Unless you have your fingers permanently jammed up there, or, like Jeremy Melton, the stress of skewering your childhood tormentors causes one, nosebleeds are scary. When I randomly get one with no prior warnings, my first thought is normally: “Argh! I have a brain hemorrhage – I’m dying!”
In the case of this poor doomed schmuck, who models a very fascinating pair of glasses, from the Small Town Zealot range in Children of the Corn II: The Final Sacrifice, a nosebleed in church DOES mean death, but, rather than an internal medical cause, He Who Walks Behind the Rows is dishing up a big dose of voodoo via one of his juvenile followers…
The trickle begins…
And becomes a flow…
And then a tide…
Should’ve gone to Specsavers.









March 3rd, 2013 at 9:11 pm
How does that Japanese gag go? Something about nosebleeds being innuendo for erections?

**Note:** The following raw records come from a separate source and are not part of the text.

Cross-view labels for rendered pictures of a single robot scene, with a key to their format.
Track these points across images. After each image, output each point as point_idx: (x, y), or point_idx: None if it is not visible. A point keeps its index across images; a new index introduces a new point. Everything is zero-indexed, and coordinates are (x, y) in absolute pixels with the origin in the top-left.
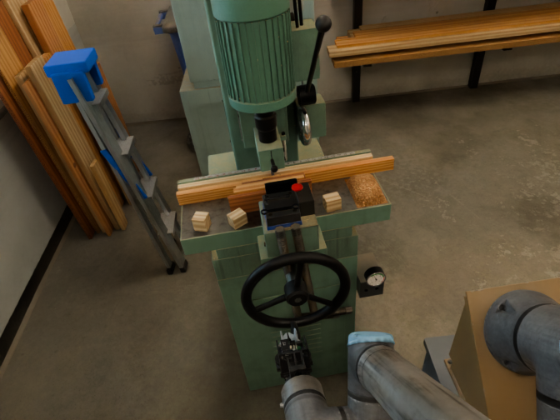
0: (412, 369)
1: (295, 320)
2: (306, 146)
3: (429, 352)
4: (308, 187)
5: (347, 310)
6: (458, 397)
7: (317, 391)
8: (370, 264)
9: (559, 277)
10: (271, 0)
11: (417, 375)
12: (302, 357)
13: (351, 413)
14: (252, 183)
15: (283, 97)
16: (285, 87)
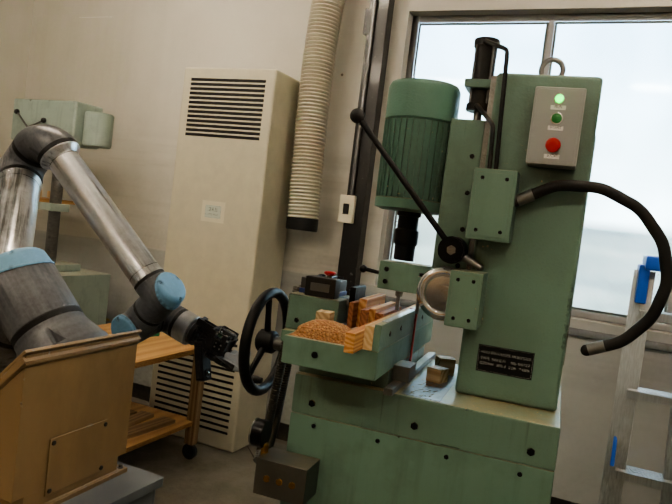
0: (126, 227)
1: (263, 383)
2: (535, 415)
3: (146, 471)
4: (326, 278)
5: (257, 450)
6: (99, 196)
7: (179, 314)
8: (289, 460)
9: (63, 345)
10: (387, 104)
11: (122, 219)
12: (208, 323)
13: None
14: (389, 303)
15: (378, 195)
16: (379, 186)

March 5th, 2013 at 3:09 am
As a guy who’s nose constantly bleeds as a kid, this was a sick one that haunted my younger years, mate, haha.
March 5th, 2013 at 3:09 am
As a guy who’s nose constantly bleeds as a kid, this was a sick one that haunted my younger years, mate, haha.
March 5th, 2013 at 10:08 am
Scary, dude! But at least you’re still here and didn’t piss off any evil kids!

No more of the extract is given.